There are some specific security risks that keeps repeating themselves over the years. The organization OWASP (Open Worldwide Application Security Project) gathers data and publishes a list of the 10 most critical vulnerabilities and weaknesses ranked every ~3 years. In the list they describe the issue, or typical permutations of the issue along with preventative or risk-reducing measures.

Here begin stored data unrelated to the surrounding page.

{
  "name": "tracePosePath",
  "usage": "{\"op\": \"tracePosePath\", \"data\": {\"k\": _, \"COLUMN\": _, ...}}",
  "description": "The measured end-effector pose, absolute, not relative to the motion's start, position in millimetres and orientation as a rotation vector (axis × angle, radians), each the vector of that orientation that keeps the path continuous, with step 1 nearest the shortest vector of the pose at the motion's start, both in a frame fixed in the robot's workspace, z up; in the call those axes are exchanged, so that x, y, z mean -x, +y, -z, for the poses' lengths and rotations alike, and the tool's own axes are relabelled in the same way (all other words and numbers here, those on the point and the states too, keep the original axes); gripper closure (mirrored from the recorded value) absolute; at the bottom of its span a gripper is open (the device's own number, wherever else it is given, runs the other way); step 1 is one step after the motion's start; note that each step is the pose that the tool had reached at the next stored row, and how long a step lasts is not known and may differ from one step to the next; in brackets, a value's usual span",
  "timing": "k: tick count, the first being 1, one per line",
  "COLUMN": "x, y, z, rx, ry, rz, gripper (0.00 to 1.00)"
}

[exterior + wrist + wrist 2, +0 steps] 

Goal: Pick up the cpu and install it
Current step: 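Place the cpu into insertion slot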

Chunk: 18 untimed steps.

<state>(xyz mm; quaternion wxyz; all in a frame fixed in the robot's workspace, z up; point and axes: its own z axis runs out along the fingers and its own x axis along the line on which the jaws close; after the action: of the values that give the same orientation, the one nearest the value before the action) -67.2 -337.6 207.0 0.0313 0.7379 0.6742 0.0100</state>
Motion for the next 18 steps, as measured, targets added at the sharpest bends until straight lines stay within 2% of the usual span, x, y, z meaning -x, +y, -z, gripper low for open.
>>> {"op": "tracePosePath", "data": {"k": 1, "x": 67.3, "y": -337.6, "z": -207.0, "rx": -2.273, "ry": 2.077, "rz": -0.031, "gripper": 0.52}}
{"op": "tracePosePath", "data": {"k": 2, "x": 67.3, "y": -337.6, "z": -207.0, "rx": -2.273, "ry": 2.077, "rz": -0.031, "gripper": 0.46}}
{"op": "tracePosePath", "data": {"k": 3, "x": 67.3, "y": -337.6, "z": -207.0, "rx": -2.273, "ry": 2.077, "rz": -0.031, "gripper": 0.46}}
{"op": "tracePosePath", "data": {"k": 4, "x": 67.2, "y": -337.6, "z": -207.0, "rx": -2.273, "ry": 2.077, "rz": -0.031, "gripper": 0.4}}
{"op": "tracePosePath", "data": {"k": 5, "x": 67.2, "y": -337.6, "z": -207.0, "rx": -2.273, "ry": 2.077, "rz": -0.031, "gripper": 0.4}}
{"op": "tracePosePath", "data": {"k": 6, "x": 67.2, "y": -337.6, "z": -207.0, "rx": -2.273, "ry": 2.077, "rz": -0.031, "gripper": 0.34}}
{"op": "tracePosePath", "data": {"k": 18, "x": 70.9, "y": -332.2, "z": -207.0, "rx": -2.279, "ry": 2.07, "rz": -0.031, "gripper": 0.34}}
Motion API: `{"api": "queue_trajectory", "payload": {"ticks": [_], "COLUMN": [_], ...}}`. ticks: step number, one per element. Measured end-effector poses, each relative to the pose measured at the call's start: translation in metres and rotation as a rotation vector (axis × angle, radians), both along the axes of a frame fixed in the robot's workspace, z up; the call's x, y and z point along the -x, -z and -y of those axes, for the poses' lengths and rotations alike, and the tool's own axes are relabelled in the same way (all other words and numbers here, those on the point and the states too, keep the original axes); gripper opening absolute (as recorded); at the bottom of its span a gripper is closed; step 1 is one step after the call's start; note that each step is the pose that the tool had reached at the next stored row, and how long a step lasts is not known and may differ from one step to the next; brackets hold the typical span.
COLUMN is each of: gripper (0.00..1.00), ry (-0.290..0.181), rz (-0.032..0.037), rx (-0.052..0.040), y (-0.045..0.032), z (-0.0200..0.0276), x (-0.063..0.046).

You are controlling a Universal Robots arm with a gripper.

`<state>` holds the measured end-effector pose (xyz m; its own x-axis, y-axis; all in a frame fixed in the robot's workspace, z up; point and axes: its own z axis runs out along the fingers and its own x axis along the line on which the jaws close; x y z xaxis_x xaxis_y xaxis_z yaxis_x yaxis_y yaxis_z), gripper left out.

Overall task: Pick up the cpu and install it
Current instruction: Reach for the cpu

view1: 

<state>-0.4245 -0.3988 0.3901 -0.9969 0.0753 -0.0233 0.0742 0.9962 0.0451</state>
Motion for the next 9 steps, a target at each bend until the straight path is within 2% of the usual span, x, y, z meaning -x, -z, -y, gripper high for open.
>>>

The most recent one is from 2021 and had the following elements, where 1 is the most serious:

  1. Broken Access Control
  2. Cryptographic Failures
  3. Injection
  4. Insecure Design
  5. Security Misconfiguration
  6. Vulnerable and Outdated Components
  7. Identification and Authentication Failures
  8. Software and Data Integrity Failures
  9. Software Logging and Monitoring Failures
  10. Server-Side Request Forgery

Any developers in Bouvet should be familiar with this list. The goal isn't that you should know everything about each entry, but to know that they exist and what the best practices are:

  • Familiarize yourself with OWASP Top 10
    • Use this information to assess and discover vulnerable code!

Security critical code

The development team should establish a culture and a process to flag parts of the code base as critical. This code should then result in the following measures being implemented:

  • A more exhaustive code review during changes, with particular focus on security.
  • Pair-programming to ensure 4-eyes on the code during changes
  • Request a QA by a senior developer, an experienced security-champion or a security expert.
  • Be familiar with the security recommendations and best practices for relevant frameworks and libraries.

Encryption

danger

NEVER write your own encryption/hashing algorithm. Familiar yourself with best practices on your platform and the requirements for your context, and use libraries which has undergone proper validations. AKA: Don't roll your own crypto

  • Encrypt all network traffic between two services (TLS). This includes things such as:
    • Databases
    • Queue-systems
    • Third-party APIs
  • If sensitive or confidential data are to be stored, these should be hashed or encrypted as required.
    • Please ensure that you familiarize yourself properly with any library used for this process!

Secrets

Multiple security incidents have started with a secret being leaked somehow. This could happen by hard-coding a secret in the source code, writing it down and storing it somewhere missing proper security controls (such as a public storage acount / S3 bucket) and so on. In order to avoid such incidents in Bouvet, every project shall use a version control system, and have a process for how to manage secrets:

  • Secrets are never to be stored in the source code
  • Use a .gitignore-file to preven accidental commits
    • The same applies for eg. Docker by using a .dockerignore-file
    • To generate a good .gitignore-file, use gitignore.io
  • Secrets which still end up in the version control shall be invalidated ASAP, even if you delete the history.
  • Consider defining an expiry on secrets with proper notification before this happens.
  • Use different secrets for all environments. Secrets should be unique and never reused!
danger

NO secrets are to be added to the source code (passwords, tokens, keys, etc.)